Monday, July 7, 2014

How NOT to evacuate a courthouse

So Roybal courthouse in downtown Los Angeles was evacuated a few months ago.  I was on the 13th floor, which means I had to walk down 12 flights of stairs, in a stairwell [one of three, so I'm told] that apparently hadn't seen use since the building was erected.  Concrete dust coated the walls and steps, which was to be expected, but also the handrails.  My suit pants and jacket [of course I wore black that day], and my hands, and my nostrils, were caked in concrete dust by the time I was able to exit the building.  I smelled that stairwell for days afterward.

I walked down the stairs with another attorney and two court employees.  They decided to talk about "what it must have been like in the stairwells in NYC on 9/11".


Around the eighth or ninth floor, my eyes experienced what must have been similar to a white-out condition.  The walls, steps, landings, handrails, people... basically EVERYTHING in that stairwell was exactly the same color.  I had no depth perception.  And walking downhill in circles, with everything the same shade of off-white, including the edge of each step, is not conducive to speedy travel.

And oddly, this stairwell lets you out on the second floor.  Now if this had been a real emergency, which I knew it wasn't because the fire alarm blasted our eardrums at precisely ten o'clock, I would have been entirely lost on the second floor if there hadn't been court employees with me to tell me where to go next.

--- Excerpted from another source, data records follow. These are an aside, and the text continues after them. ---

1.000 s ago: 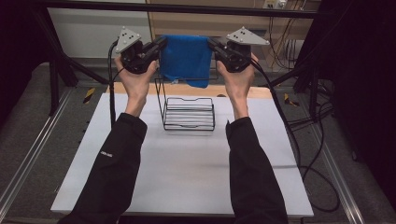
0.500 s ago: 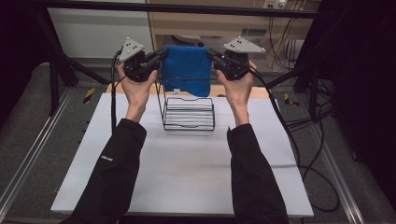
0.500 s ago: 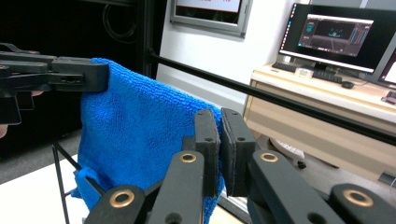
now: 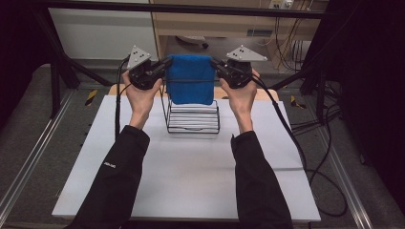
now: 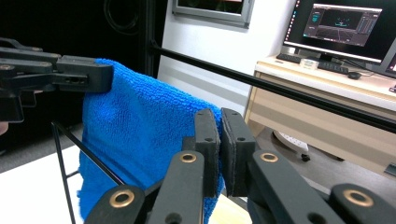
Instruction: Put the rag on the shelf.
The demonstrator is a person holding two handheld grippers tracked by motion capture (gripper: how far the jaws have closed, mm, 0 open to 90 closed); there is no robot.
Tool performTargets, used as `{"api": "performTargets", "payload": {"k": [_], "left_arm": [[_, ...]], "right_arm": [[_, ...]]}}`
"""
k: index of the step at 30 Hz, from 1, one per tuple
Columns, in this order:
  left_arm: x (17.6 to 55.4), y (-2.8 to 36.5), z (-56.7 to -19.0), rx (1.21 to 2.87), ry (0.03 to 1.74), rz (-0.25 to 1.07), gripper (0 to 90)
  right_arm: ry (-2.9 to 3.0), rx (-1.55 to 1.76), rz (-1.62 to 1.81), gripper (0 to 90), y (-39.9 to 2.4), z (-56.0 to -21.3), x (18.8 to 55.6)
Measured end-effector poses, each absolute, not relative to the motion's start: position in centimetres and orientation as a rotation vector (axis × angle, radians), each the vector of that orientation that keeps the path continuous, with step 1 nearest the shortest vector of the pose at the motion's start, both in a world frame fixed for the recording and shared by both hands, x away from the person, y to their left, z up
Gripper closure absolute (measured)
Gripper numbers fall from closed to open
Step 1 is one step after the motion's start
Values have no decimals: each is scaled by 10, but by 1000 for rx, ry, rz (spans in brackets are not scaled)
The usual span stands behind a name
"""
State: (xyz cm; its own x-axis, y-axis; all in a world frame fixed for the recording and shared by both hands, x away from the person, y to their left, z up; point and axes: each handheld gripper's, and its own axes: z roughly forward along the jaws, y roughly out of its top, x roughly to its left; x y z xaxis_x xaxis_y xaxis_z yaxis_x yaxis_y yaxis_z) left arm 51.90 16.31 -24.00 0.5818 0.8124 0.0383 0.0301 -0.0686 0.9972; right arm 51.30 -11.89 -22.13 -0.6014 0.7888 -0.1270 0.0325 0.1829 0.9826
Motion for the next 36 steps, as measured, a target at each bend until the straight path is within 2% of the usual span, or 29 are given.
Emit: {"api": "performTargets", "payload": {"k": [23, 36], "left_arm": [[491, 175, -228, 1530, 633, 709, 835], [471, 176, -239, 1637, 625, 664, 819]], "right_arm": [[1859, 698, 1518, 861, -128, -211, 484], [2004, 720, 1475, 858, -133, -221, 467]]}}
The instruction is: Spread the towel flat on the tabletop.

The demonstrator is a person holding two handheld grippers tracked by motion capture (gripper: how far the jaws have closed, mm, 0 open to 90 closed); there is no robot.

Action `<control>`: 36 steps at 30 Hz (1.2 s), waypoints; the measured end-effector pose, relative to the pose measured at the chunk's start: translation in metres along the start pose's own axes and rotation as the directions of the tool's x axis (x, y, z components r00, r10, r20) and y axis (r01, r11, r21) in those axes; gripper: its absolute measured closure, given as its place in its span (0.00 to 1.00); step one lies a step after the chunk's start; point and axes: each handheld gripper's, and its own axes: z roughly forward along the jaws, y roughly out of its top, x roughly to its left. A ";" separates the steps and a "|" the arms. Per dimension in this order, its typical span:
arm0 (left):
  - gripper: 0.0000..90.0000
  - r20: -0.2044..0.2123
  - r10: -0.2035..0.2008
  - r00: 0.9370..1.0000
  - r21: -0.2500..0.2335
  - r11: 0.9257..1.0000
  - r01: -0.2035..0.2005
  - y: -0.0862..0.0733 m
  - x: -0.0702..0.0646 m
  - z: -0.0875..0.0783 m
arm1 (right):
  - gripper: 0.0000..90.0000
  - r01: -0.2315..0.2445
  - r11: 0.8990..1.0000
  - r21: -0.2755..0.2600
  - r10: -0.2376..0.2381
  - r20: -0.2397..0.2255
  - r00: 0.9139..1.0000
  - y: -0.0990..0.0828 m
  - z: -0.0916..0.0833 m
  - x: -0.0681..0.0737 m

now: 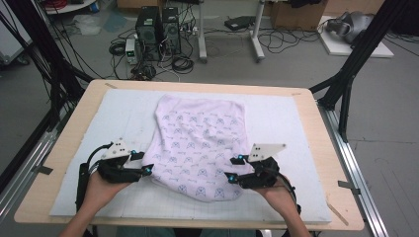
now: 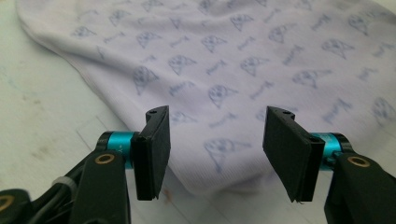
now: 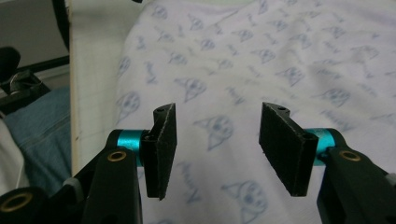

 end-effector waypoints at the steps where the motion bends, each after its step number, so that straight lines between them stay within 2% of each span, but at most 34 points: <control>1: 0.45 0.011 0.008 1.000 0.008 1.000 -0.008 -0.003 -0.002 0.000 | 0.51 0.005 1.000 0.013 -0.005 -0.003 1.000 -0.004 0.001 0.004; 3: 0.45 0.032 0.016 0.999 0.025 1.000 -0.017 -0.008 -0.007 0.004 | 0.51 0.015 0.999 0.032 -0.015 -0.010 1.000 -0.012 0.003 0.009; 7: 0.45 0.034 0.044 0.998 0.067 0.997 -0.046 -0.013 -0.012 0.016 | 0.49 0.026 0.999 0.042 -0.025 -0.036 0.999 -0.022 0.007 0.019; 10: 0.57 0.025 0.062 0.998 0.098 0.993 -0.065 -0.014 -0.011 0.026 | 0.51 0.053 0.995 0.084 -0.050 -0.038 0.998 -0.027 0.015 0.022; 11: 0.65 0.021 0.072 0.997 0.110 0.991 -0.073 -0.014 -0.010 0.029 | 0.53 0.058 0.993 0.100 -0.055 -0.033 0.998 -0.028 0.018 0.022; 12: 0.74 0.014 0.079 0.997 0.118 0.990 -0.080 -0.014 -0.010 0.031 | 0.60 0.068 0.991 0.115 -0.065 -0.028 0.998 -0.028 0.022 0.022; 13: 0.83 0.013 0.082 0.997 0.115 0.990 -0.082 -0.014 -0.010 0.032 | 0.71 0.085 0.988 0.127 -0.082 -0.029 0.996 -0.028 0.025 0.021; 14: 0.87 0.007 0.084 0.996 0.108 0.991 -0.084 -0.013 -0.011 0.032 | 0.80 0.092 0.986 0.139 -0.088 -0.037 0.995 -0.028 0.029 0.020; 15: 0.90 0.000 0.091 0.996 0.102 0.991 -0.090 -0.011 -0.012 0.030 | 0.85 0.092 0.985 0.143 -0.086 -0.050 0.995 -0.027 0.031 0.019; 17: 0.91 -0.009 0.080 0.997 0.083 0.993 -0.079 -0.008 -0.010 0.026 | 0.88 0.098 0.986 0.131 -0.089 -0.068 0.994 -0.020 0.031 0.017; 20: 0.91 -0.036 0.059 0.998 0.047 0.997 -0.057 0.006 -0.002 0.019 | 0.88 0.104 0.991 0.079 -0.101 -0.047 0.994 0.000 0.020 0.011; 24: 0.91 -0.065 0.004 0.998 0.000 1.000 -0.004 0.031 0.017 0.022 | 0.88 0.102 0.993 0.057 -0.105 0.058 0.993 0.028 0.007 -0.011; 26: 0.91 -0.087 -0.006 0.996 0.007 1.000 0.006 0.041 0.026 0.032 | 0.88 0.077 0.995 0.064 -0.083 0.107 0.991 0.036 0.008 -0.028; 27: 0.91 -0.101 -0.005 0.995 0.028 1.000 0.008 0.045 0.030 0.039 | 0.88 0.055 0.997 0.058 -0.062 0.122 0.991 0.038 0.011 -0.038; 29: 0.91 -0.108 -0.029 0.994 0.054 0.998 0.035 0.048 0.039 0.054 | 0.88 0.004 0.997 0.075 -0.014 0.139 0.990 0.035 0.023 -0.059; 32: 0.91 -0.119 -0.049 0.992 0.106 0.992 0.061 0.046 0.048 0.077 | 0.89 -0.095 0.988 0.123 0.077 0.145 0.986 0.020 0.042 -0.086; 34: 0.91 -0.125 -0.058 0.991 0.148 0.986 0.076 0.042 0.052 0.090 | 0.89 -0.143 0.980 0.140 0.123 0.142 0.982 0.013 0.053 -0.096; 36: 0.89 -0.122 -0.070 0.990 0.141 0.986 0.087 0.040 0.056 0.093 | 0.89 -0.172 0.977 0.127 0.156 0.127 0.980 0.010 0.058 -0.102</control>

We traveled across the second floor to an exit door, which let us outside to a balcony-like area and absolutely did not look like an exit.  Then we traversed the balcony, along the side of the building, to an outside stairway that led to the ground floor.

I definitely believe there should be signs posted along this route, letting people know exactly how to exit.

And I learned that my legs are REALLY out of shape.  The next morning when my alarm woke me up, I sat up, swung my legs over the side of the bed, and promptly collapsed on the floor when my legs wouldn't hold me up.  I walked in pain for nearly a week.